§ WORK INSTRUCTION:
Using the word "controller" as the filter, copy each matching line from the records.

====== DATA TO USE

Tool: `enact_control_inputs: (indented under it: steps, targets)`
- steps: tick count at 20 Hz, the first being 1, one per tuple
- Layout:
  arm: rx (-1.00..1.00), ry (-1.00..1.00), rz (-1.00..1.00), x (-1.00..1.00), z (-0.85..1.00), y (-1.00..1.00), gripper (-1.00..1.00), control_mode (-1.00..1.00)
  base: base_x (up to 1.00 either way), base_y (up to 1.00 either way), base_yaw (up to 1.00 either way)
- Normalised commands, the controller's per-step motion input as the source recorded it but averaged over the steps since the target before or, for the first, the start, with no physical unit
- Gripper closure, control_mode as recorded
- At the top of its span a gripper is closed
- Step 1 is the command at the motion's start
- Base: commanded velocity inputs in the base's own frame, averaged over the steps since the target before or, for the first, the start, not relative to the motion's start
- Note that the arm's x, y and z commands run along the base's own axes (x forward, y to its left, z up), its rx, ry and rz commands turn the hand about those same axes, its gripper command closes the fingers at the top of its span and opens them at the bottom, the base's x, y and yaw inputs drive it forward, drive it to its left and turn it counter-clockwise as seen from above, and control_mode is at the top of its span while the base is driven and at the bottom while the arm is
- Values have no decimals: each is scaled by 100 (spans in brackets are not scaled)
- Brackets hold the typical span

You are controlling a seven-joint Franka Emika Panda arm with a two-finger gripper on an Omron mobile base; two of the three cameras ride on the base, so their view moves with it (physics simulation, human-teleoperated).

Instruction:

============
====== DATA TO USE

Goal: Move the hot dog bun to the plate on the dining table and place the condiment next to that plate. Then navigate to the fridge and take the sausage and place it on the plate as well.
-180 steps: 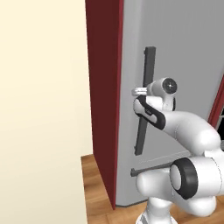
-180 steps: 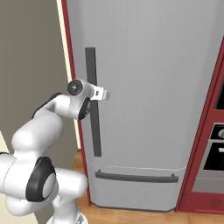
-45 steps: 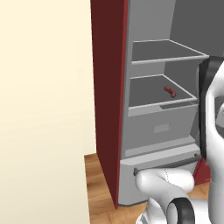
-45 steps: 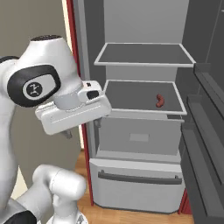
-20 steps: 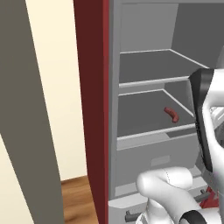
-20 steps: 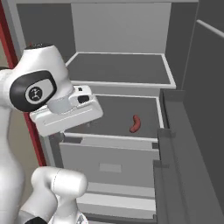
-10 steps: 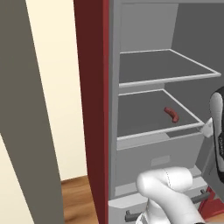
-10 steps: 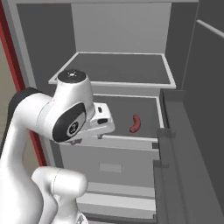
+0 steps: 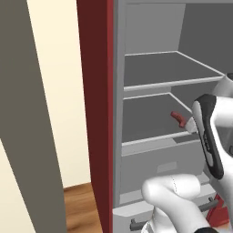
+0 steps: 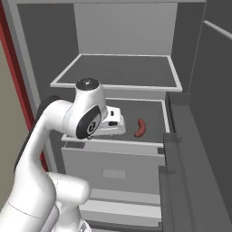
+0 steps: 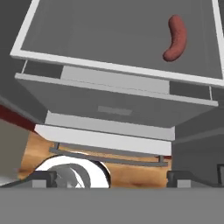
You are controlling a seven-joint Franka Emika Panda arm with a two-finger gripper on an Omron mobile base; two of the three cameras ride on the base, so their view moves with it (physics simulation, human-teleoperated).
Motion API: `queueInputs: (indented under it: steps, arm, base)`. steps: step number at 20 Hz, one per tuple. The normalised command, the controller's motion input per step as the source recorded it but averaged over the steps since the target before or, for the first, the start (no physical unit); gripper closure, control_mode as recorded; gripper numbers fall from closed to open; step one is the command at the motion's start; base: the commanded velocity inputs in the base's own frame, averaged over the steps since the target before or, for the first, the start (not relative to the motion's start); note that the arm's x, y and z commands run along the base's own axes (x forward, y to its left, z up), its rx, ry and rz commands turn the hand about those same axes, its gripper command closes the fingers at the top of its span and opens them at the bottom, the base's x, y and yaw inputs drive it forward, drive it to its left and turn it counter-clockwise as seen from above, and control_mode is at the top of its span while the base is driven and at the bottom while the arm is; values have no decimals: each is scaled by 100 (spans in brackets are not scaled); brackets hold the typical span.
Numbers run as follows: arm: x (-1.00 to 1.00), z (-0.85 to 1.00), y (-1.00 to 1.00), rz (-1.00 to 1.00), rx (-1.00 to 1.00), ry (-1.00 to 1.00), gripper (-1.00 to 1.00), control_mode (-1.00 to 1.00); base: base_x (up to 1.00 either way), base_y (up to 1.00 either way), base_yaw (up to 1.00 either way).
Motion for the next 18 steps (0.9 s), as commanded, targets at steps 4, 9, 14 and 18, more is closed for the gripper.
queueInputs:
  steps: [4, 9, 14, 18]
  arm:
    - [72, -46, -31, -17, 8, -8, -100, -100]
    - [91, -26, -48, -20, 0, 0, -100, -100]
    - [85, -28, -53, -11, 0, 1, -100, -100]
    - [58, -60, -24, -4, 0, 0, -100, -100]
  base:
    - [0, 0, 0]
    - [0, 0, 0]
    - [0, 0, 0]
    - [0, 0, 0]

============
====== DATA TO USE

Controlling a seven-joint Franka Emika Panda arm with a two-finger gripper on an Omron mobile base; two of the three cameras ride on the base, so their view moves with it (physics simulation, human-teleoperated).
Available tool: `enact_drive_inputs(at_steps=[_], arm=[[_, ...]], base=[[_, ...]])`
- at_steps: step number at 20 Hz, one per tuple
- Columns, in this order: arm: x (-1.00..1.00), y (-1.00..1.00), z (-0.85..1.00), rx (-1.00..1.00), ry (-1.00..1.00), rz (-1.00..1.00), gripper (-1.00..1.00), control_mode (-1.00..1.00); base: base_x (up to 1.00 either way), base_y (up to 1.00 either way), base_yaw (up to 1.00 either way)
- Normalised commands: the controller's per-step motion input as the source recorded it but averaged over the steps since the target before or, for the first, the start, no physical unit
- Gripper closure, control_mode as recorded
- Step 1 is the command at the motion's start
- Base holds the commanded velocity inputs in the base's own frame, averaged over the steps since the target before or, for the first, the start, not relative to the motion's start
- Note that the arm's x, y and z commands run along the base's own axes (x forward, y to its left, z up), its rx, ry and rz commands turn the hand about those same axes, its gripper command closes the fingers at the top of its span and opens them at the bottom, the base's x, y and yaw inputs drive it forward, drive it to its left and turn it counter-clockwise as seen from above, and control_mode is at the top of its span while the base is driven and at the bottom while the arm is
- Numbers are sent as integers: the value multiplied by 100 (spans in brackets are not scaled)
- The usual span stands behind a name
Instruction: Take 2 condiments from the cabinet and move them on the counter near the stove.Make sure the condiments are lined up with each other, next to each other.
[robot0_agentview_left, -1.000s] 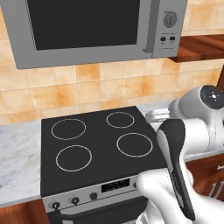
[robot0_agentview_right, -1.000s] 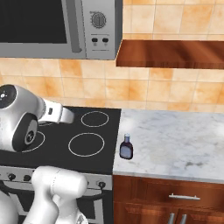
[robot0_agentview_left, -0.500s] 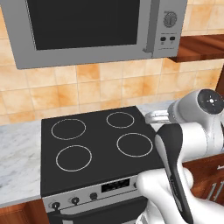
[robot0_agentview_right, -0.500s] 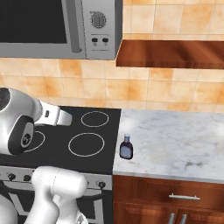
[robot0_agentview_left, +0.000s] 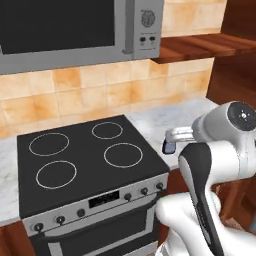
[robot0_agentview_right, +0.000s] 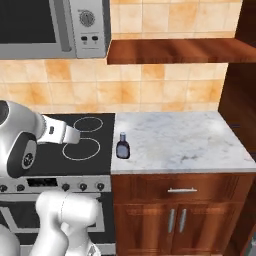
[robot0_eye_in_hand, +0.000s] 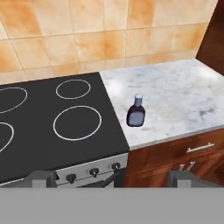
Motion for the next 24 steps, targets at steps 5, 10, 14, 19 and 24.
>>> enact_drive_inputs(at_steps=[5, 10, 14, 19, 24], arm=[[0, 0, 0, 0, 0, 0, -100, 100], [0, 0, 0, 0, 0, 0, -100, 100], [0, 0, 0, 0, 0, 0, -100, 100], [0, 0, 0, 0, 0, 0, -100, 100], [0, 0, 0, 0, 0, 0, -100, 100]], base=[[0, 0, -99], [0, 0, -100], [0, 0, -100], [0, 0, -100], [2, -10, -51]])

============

§ SOLUTION TO THIS EXERCISE:
- Normalised commands, the controller's per-step motion input as the source recorded it but averaged over the steps since the target before or, for the first, the start, with no physical unit
Motion API: `queueInputs: (indented under it: steps, arm, base)`. steps: step number at 20 Hz, one per tuple. The normalised command, the controller's motion input per step as the source recorded it but averaged over the steps since the target before or, for the first, the start (no physical unit); gripper closure, control_mode as recorded; gripper numbers fall from closed to open; step one is the command at the motion's start; base: the commanded velocity inputs in the base's own frame, averaged over the steps since the target before or, for the first, the start (not relative to the motion's start); note that the arm's x, y and z commands run along the base's own axes (x forward, y to its left, z up), its rx, ry and rz commands turn the hand about those same axes, its gripper command closes the fingers at the top of its span and opens them at the bottom, the base's x, y and yaw inputs drive it forward, drive it to its left and turn it counter-clockwise as seen from above, and control_mode is at the top of its span while the base is driven and at the bottom while the arm is; values have no decimals: each is scaled by 100 (spans in brackets are not scaled); brackets hold the typical span.
- Normalised commands: the controller's per-step motion input as the source recorded it but averaged over the steps since the target before or, for the first, the start, no physical unit

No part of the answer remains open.